■ Brief
Whenever a line in the records below holds the string "brackets", copy it out.

■ Information
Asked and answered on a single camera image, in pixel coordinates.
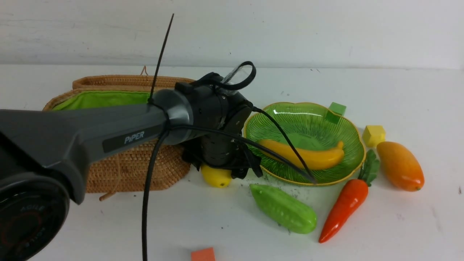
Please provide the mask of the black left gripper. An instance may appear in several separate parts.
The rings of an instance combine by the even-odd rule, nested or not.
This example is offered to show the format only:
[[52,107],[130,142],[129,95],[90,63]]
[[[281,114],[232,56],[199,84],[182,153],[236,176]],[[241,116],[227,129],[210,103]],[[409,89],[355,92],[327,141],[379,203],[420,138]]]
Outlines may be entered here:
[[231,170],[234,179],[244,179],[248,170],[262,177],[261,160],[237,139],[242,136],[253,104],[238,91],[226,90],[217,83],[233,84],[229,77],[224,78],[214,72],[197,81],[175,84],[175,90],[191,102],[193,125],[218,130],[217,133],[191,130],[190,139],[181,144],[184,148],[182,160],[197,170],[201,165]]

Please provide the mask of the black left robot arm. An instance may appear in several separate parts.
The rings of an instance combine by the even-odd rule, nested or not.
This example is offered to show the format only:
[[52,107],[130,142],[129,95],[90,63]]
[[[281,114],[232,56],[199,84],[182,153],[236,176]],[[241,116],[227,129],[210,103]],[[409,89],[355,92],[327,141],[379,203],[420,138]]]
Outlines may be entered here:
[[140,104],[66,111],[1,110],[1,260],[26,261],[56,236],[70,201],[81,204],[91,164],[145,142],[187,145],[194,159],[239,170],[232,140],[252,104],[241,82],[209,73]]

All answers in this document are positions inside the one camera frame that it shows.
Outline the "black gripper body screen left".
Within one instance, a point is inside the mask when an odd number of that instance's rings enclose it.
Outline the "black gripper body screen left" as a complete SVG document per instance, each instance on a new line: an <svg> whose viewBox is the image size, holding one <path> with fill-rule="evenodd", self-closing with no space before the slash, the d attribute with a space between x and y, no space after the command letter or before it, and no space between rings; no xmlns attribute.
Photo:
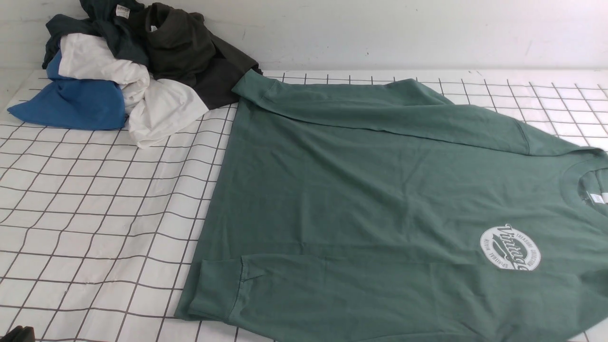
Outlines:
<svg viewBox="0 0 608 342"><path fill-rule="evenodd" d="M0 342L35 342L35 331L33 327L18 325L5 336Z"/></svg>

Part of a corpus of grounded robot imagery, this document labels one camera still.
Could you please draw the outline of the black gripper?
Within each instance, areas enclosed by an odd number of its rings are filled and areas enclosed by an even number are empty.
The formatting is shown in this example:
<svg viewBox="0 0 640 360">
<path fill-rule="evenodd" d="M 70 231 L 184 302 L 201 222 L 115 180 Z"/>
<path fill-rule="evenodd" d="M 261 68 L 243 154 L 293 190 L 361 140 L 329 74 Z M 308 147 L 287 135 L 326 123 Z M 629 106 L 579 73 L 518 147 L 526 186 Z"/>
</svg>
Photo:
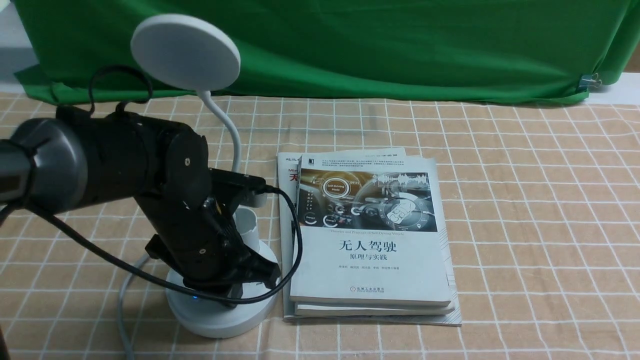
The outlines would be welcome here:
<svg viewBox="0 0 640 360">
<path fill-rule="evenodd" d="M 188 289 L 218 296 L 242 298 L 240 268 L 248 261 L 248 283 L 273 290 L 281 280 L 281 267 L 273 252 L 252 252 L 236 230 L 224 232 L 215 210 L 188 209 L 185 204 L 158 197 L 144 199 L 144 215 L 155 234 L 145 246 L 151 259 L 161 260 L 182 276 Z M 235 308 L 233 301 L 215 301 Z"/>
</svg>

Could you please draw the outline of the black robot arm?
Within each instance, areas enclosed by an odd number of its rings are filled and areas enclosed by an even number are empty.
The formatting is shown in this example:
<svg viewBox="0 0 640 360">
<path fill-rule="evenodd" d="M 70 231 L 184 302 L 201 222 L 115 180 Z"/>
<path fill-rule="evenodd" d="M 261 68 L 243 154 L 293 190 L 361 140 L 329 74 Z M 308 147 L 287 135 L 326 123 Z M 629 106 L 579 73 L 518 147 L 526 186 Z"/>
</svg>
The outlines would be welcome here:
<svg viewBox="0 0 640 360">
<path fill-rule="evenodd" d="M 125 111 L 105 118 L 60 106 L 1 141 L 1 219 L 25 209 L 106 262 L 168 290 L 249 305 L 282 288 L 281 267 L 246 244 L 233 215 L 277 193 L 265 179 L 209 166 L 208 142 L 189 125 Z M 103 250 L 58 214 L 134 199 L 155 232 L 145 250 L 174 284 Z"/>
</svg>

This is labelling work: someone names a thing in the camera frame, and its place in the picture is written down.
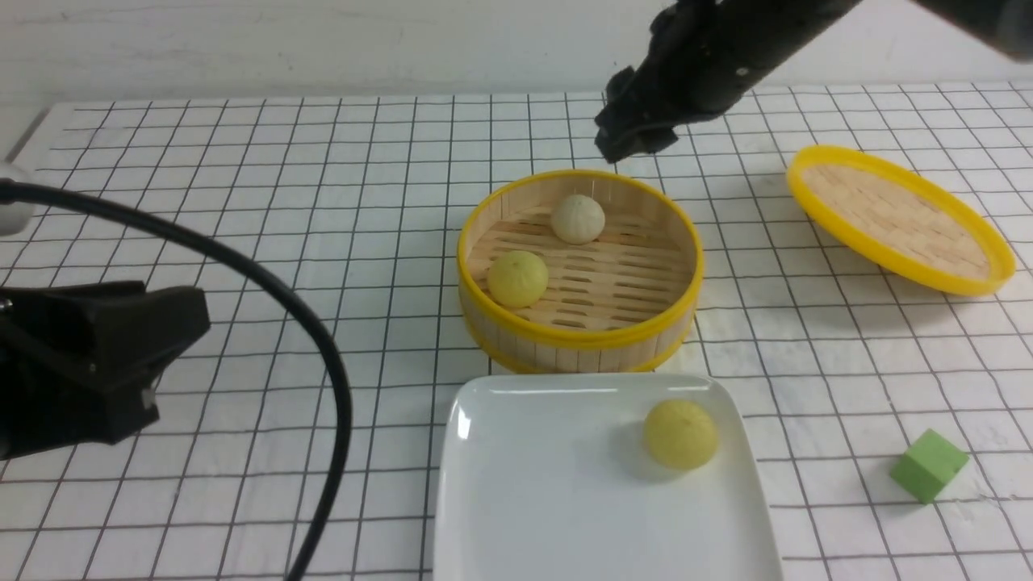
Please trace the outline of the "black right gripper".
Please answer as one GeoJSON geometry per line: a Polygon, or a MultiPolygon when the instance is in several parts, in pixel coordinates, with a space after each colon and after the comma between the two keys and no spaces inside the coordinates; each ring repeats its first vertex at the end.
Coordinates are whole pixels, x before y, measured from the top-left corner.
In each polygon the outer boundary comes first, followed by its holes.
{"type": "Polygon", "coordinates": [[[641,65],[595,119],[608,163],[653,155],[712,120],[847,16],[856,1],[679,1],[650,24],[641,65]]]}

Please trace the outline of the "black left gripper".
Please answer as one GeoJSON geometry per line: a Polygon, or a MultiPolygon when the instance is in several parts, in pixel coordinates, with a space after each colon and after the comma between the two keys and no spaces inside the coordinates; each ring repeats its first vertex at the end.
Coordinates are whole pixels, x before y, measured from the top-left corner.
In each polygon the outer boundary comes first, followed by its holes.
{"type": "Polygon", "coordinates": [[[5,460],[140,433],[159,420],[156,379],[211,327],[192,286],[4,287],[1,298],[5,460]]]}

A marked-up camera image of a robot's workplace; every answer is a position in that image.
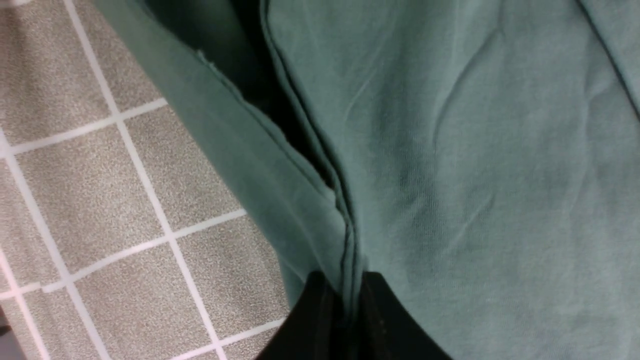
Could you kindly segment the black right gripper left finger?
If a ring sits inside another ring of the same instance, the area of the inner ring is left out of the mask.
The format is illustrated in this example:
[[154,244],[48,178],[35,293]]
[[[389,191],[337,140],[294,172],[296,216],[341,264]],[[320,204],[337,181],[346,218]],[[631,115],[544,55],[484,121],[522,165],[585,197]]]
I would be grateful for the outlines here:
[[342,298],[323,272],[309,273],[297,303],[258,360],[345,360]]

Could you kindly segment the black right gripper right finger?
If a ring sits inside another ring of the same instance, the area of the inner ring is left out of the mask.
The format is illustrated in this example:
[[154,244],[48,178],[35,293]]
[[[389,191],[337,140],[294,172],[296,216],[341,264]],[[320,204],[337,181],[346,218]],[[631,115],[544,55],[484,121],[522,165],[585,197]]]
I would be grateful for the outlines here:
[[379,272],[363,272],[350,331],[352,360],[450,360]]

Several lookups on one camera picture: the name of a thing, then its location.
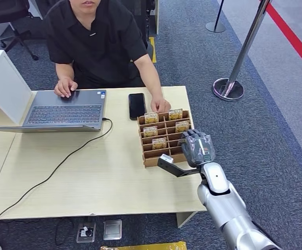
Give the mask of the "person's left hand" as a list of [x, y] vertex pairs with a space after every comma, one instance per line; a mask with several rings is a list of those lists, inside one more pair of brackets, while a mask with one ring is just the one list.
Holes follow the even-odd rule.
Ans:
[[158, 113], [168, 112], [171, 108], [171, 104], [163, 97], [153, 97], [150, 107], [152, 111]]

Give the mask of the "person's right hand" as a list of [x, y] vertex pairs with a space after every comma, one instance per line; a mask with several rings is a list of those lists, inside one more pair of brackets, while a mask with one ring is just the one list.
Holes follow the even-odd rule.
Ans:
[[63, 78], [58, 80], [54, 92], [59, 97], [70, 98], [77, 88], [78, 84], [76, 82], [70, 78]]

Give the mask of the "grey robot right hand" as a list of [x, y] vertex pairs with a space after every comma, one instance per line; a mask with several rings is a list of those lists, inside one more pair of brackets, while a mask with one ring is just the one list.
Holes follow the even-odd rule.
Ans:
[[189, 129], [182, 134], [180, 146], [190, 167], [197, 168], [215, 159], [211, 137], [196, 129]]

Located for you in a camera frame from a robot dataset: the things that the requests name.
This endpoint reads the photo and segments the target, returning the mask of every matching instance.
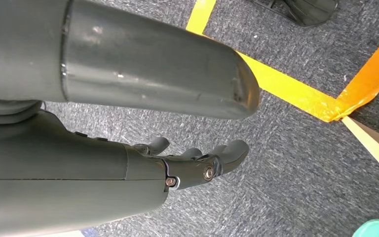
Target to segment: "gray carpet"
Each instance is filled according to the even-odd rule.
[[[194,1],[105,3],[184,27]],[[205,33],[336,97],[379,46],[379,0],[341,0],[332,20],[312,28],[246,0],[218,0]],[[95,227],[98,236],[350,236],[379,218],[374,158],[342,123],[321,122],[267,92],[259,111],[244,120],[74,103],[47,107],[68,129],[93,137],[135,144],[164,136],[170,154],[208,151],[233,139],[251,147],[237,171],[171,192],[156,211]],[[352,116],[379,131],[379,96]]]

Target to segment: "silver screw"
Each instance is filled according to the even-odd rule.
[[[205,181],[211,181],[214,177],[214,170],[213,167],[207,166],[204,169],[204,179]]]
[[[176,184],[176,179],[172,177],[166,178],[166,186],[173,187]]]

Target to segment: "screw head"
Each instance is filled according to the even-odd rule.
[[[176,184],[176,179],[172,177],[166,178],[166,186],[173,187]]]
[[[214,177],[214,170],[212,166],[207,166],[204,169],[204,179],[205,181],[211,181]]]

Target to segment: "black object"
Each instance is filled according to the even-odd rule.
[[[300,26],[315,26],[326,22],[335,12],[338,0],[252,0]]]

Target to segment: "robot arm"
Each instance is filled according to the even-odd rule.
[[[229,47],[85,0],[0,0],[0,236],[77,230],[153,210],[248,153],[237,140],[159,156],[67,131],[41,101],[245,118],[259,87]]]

■ Problem solution
Give the mask of the "person's left hand" as a list of [x, y] vertex pairs with a space after every comma, one instance per line; a mask with several rings is a list of those lists, inside one more pair of brackets, while a mask with one ring is just the one list.
Give the mask of the "person's right hand" as a list of [x, y] vertex pairs with a space after every comma, one instance per line; a mask with several rings is a list of those lists, inside one more pair of brackets, while a mask with one ring is just the one list.
Give the mask of the "grey robot right hand" as a list of [x, y] vertex pairs with a space after every comma, one instance per line; a mask with several rings is a list of those lists, inside one more pair of brackets, while a mask with one ring is just the one list.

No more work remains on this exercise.